Regenerative Baking #2: Fermentation with Julia Skinner

 

Though fermentation might not seem related to baking, it deeply intersects; in sourdough, yogurt, cheese, cultured butter, and even jams and pie fillings. In this episode of Regenerative Baking, Dressler Parsons talks to Dr. Julia Skinner (@yourrootsandbranches)--award-winning author, food historian, PhD, and founder and director of Root Kitchens (@rootkitchens). Her latest book, “Our Fermented Lives: A History of How Fermented Foods Have Shaped Cultures and Communities,” is chock-full of recipes and practical information for getting started fermenting, and where fermentation might fit in to the future of food.

Links:

Sandor Ellix Katz

Ralph Waldo Emerson’s “New England Reformers” (1844)
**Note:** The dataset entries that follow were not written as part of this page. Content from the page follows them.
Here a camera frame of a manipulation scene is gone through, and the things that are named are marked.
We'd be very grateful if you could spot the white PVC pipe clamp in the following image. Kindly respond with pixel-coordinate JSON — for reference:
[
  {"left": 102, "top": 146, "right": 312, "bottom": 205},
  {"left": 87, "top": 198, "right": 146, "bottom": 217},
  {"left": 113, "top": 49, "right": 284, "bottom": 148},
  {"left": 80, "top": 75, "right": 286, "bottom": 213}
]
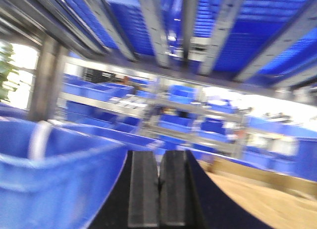
[{"left": 27, "top": 120, "right": 53, "bottom": 160}]

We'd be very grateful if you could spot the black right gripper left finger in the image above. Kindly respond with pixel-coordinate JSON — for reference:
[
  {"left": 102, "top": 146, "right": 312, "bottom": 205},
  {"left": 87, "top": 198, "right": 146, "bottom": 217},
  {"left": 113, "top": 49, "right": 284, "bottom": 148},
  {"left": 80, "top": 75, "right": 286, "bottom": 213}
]
[{"left": 88, "top": 151, "right": 159, "bottom": 229}]

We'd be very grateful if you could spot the brown cardboard box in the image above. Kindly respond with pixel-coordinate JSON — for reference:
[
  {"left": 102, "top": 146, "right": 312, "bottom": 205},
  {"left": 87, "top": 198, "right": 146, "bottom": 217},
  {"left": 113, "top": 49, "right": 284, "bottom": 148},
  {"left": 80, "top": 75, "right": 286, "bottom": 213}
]
[{"left": 198, "top": 158, "right": 317, "bottom": 229}]

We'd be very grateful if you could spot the steel shelf upright post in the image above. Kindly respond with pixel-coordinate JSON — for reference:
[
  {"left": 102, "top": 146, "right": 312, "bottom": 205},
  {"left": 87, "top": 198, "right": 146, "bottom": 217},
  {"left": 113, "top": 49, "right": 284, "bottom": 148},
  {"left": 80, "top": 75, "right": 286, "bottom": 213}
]
[{"left": 28, "top": 35, "right": 68, "bottom": 121}]

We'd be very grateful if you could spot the large blue plastic bin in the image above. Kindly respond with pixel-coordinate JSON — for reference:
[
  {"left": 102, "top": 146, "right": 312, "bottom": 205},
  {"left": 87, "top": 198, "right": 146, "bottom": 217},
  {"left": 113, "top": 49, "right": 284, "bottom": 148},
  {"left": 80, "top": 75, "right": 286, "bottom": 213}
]
[{"left": 0, "top": 117, "right": 154, "bottom": 229}]

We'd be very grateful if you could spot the green potted plant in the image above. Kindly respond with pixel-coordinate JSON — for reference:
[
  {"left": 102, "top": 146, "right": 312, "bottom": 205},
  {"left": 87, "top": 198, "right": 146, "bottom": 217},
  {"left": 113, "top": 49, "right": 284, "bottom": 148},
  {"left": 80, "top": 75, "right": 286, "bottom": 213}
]
[{"left": 0, "top": 41, "right": 19, "bottom": 100}]

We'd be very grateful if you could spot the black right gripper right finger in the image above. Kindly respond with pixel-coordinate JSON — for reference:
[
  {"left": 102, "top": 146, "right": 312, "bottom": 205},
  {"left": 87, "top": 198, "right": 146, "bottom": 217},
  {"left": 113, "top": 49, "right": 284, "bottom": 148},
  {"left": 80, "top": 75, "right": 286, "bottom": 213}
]
[{"left": 159, "top": 150, "right": 270, "bottom": 229}]
Marc Rumminger’s article on Mrs. Beeton & changes in recipe formatting

USDA’s Plant Hardiness Zone Map and NPR article about the recent update

Mallory O’Donnell (forager, author of How To Cook A Weed)

English translation of The Book of Taliesin, a book of Welsh poems from the early 1300s

“Hearse Pies and Pastry Coffins: Material Cultures of Food, Preservation, and Death in the Early Modern British World” by Amanda E. Herbert and Michael Walkden

Self-sustaining bakery thoughts: “It does make sense that fermentation would play a big role–with sourdough and cheese and yogurt, obviously, but also with fruit preservation like jams and pie fillings. But really, this is just the tip of the iceberg. Fermentation could play a crucial part in helping this bakery turn potential food waste into yet more ingredients for baking–like sowens, for example. And I also can’t help but think about the macro and micro-communities present in baking, just like those present in fermentation– the microbes in the yeast, the community you share the bread with, and the ancestors before you who’ve baked loaves of bread for millennia.”